Extend Sign-In Log Monitoring to Cover Agent Identity Traffic
Implementation Effort: Low – Requires updating existing sign-in log filters, workbooks, and alert rules to recognize new agent identity types; no new logging infrastructure needed.
User Impact: Low – Monitoring activity; no impact on agents or end users.
Overview
Microsoft Entra sign-in logs already capture authentication and authorization events across the organization, and most security teams already monitor them. With the introduction of Agent ID, these same logs now carry agent identity traffic — but under new agentType values that existing monitoring rules, workbooks, and alerts do not recognize. If the organization does not extend its existing sign-in log monitoring to include these new signals, agent authentication events go undetected despite flowing through the same infrastructure that already monitors human and workload identity sign-ins.

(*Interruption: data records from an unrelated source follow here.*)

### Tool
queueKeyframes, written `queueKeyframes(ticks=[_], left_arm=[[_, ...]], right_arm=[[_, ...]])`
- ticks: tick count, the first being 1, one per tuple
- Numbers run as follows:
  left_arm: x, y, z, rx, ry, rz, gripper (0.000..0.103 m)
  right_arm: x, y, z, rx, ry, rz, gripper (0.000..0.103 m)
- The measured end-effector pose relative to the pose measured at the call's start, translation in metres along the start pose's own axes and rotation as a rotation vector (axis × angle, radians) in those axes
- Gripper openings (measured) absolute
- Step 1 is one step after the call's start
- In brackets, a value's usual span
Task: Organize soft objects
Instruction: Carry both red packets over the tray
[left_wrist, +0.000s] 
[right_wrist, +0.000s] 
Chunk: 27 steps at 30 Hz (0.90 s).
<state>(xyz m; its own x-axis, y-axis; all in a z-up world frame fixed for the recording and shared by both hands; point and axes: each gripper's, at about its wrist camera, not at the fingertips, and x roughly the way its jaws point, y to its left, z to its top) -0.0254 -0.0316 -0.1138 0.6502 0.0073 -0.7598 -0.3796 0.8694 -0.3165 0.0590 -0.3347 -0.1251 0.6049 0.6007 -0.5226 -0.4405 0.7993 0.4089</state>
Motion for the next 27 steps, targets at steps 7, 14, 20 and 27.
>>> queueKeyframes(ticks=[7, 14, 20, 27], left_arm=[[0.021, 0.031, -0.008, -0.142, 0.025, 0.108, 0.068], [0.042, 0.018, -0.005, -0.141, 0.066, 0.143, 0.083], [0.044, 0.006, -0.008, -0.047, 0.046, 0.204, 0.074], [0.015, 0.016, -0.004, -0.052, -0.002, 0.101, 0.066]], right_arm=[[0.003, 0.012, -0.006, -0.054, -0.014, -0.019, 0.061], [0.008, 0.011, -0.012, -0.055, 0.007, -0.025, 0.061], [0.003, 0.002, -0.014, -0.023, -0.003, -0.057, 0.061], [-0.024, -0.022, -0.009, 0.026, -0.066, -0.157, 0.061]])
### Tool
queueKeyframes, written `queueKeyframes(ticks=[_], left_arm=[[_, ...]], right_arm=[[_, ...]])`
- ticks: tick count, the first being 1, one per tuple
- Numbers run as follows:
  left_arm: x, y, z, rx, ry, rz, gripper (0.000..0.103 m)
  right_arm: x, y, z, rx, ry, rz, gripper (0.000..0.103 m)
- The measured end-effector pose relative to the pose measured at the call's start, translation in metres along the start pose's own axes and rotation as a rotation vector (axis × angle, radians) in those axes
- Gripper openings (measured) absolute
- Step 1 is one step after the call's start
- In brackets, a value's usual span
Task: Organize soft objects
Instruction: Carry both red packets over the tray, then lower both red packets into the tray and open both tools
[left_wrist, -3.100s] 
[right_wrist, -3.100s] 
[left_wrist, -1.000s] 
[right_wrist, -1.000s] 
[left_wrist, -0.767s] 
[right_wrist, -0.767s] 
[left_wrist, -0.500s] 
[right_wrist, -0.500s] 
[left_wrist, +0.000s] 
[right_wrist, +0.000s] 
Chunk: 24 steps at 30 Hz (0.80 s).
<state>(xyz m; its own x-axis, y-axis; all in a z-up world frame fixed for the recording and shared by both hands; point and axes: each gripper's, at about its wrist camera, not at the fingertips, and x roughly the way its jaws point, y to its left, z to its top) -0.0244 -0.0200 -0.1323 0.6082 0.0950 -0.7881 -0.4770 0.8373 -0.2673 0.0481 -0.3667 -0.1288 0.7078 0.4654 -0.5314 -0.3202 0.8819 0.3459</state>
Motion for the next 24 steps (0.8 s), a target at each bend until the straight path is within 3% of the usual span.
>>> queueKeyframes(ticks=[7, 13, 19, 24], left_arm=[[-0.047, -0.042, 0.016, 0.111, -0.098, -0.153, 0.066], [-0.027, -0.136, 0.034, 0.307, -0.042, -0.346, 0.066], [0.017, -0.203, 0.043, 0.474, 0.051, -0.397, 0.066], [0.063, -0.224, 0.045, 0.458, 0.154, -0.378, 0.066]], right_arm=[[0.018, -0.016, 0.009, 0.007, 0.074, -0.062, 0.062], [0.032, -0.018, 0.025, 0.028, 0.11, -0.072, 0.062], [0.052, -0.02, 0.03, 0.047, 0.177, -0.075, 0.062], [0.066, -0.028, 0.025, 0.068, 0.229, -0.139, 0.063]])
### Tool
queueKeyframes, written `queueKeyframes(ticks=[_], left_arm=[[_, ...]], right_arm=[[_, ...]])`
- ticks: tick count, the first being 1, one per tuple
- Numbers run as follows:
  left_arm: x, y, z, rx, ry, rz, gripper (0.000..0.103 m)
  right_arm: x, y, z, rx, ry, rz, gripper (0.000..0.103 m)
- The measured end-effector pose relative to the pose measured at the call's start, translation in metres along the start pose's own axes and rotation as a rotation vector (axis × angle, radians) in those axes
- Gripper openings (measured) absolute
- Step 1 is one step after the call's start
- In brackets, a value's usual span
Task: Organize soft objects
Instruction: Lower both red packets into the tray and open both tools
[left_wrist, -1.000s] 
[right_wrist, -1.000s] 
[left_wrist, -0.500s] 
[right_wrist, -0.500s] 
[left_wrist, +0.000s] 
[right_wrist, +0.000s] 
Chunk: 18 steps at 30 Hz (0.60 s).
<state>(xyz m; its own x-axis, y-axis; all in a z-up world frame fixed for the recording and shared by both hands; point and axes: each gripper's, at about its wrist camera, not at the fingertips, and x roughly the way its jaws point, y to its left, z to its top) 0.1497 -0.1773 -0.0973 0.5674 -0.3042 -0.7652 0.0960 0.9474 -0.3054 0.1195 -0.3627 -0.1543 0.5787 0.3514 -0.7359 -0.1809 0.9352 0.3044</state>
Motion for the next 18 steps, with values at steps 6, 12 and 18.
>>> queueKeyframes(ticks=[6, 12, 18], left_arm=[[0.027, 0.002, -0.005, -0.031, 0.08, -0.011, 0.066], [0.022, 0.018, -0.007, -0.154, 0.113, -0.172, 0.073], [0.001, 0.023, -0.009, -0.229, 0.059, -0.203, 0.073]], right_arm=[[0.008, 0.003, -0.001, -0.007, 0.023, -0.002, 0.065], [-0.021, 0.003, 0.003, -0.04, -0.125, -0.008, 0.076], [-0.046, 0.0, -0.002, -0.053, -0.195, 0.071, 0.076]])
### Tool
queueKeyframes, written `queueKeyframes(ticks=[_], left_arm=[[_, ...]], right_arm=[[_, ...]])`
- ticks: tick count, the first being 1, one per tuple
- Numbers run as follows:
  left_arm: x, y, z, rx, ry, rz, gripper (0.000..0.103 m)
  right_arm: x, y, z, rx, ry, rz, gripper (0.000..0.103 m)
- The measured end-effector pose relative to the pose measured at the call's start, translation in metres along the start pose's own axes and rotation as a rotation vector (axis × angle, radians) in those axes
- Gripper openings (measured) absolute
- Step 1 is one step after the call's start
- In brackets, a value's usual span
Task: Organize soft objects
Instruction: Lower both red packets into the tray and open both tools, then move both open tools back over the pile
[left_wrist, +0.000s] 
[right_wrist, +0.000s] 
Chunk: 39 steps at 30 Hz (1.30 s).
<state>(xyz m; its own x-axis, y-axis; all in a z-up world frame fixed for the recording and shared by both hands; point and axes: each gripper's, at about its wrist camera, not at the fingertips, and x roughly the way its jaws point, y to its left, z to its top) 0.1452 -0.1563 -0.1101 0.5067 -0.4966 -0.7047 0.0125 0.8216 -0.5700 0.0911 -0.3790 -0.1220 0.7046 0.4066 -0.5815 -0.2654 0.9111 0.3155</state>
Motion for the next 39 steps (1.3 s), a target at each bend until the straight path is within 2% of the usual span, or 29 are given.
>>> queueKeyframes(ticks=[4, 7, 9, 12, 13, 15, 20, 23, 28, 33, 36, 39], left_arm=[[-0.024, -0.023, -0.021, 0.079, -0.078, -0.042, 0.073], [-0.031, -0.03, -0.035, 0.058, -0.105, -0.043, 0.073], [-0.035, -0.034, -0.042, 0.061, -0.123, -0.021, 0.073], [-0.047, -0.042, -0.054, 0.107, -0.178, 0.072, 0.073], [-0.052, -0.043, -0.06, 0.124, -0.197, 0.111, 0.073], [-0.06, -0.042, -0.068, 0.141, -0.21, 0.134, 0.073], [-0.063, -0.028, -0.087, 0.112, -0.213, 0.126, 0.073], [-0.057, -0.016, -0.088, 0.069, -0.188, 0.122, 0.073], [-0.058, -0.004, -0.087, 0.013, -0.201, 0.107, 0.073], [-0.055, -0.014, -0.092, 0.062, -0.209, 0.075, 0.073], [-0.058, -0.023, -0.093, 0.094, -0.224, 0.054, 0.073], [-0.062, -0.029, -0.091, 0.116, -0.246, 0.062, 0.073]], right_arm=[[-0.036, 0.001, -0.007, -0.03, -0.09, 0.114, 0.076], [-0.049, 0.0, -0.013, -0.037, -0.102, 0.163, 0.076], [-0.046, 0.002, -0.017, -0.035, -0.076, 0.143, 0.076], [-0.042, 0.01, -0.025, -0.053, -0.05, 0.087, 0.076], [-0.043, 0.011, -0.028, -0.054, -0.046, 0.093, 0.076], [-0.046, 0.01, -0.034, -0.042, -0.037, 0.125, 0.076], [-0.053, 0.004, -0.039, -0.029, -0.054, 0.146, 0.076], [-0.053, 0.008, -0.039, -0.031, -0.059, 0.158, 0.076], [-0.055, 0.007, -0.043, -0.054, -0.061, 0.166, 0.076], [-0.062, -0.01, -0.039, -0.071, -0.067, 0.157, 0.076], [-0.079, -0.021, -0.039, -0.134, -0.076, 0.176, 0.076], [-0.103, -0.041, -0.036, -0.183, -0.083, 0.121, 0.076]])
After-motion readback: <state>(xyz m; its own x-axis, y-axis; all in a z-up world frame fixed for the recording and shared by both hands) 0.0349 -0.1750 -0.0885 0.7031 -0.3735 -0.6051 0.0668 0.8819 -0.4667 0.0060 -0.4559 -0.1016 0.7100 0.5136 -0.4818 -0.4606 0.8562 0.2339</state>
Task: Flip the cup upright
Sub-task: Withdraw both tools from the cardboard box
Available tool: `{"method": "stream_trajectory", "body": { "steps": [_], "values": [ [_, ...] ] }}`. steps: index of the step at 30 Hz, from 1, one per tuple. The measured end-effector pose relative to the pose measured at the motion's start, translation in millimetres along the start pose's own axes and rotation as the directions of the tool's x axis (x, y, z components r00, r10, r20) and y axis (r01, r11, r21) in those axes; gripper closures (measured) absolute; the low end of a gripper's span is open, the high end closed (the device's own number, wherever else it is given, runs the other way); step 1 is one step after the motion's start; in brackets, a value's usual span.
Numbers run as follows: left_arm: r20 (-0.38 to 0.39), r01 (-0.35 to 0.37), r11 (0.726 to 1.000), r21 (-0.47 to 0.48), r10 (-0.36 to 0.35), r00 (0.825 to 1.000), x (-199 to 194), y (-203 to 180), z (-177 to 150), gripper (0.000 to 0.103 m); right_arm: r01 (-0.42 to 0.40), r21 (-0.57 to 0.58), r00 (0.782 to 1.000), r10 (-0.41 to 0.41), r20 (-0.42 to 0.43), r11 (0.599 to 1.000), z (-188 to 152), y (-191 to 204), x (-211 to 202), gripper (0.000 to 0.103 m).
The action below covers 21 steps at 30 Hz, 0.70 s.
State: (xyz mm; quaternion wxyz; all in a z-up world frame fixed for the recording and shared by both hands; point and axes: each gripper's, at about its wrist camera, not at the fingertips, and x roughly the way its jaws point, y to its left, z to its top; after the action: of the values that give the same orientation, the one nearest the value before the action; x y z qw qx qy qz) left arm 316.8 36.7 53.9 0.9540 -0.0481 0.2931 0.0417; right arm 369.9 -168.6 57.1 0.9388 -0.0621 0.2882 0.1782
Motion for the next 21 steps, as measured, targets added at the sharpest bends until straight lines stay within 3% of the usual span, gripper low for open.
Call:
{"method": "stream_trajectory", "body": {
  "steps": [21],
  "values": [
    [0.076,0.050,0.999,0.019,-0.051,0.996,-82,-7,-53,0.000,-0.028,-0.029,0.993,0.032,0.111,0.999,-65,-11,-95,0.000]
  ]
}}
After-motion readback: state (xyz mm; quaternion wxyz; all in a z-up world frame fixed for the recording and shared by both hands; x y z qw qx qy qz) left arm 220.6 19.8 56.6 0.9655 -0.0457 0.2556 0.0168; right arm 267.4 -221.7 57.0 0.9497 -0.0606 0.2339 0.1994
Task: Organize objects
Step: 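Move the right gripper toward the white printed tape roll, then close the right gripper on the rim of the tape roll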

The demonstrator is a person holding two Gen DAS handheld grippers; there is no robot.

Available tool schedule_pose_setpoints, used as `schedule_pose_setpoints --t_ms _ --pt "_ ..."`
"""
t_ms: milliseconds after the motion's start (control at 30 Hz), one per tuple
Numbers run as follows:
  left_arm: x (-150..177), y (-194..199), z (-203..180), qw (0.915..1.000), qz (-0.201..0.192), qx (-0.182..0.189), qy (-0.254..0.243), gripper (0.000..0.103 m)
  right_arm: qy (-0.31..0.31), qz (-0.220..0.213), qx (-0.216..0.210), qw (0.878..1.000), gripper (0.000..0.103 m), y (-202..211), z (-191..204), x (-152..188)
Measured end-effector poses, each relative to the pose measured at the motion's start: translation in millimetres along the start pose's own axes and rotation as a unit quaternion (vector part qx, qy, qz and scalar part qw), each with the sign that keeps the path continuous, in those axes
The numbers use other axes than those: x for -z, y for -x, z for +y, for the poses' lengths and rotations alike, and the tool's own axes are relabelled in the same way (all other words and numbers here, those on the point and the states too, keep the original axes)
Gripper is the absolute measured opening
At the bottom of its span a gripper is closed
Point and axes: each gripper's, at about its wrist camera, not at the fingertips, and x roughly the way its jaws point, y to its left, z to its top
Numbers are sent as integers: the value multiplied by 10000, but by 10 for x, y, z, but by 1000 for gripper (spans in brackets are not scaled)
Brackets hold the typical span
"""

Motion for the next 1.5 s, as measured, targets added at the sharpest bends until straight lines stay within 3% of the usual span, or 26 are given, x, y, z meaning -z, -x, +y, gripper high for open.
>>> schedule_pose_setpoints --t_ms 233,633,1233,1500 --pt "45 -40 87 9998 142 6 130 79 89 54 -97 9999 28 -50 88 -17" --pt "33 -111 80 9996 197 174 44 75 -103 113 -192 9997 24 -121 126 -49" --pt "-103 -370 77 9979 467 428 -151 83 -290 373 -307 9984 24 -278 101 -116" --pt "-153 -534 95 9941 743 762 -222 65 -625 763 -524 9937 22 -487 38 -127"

Agent identity traffic appears in two existing log locations. Agent identities accessing resources appear in service principal sign-in logs under agentType "agent ID user." Agent users — non-human identities with mailbox and Teams access — appear in non-interactive user sign-ins under agentType "agent user." Human users accessing agents appear in standard user sign-ins. Each log entry includes Conditional Access evaluation details showing which policies applied, which were in report-only mode, and whether access was granted or blocked. Existing monitoring that filters only on traditional service principal types or interactive user sign-ins will miss agent traffic entirely.
Organizations must update their existing sign-in log monitoring to filter on agentType, add these filters to existing workbooks and dashboards, and extend alert rules to trigger on agent-specific patterns such as unexpected CA policy blocks, high-risk agent sign-ins, or agent identities accessing resources outside their normal scope. This is also essential for the report-only-then-enforce deployment model that all CA policies for agents should follow — before moving any CA policy from report-only to enforcement, administrators must review sign-in logs filtered by agentType to validate impact. This supports Assume breach by ensuring agent activity is visible through the same monitoring infrastructure that already protects human identities, and Verify explicitly by confirming that CA policies evaluate every agent token acquisition as intended. If existing monitoring is not extended, organizations have a blind spot in their sign-in log coverage where agent traffic flows unmonitored — despite the telemetry already being present in the logs.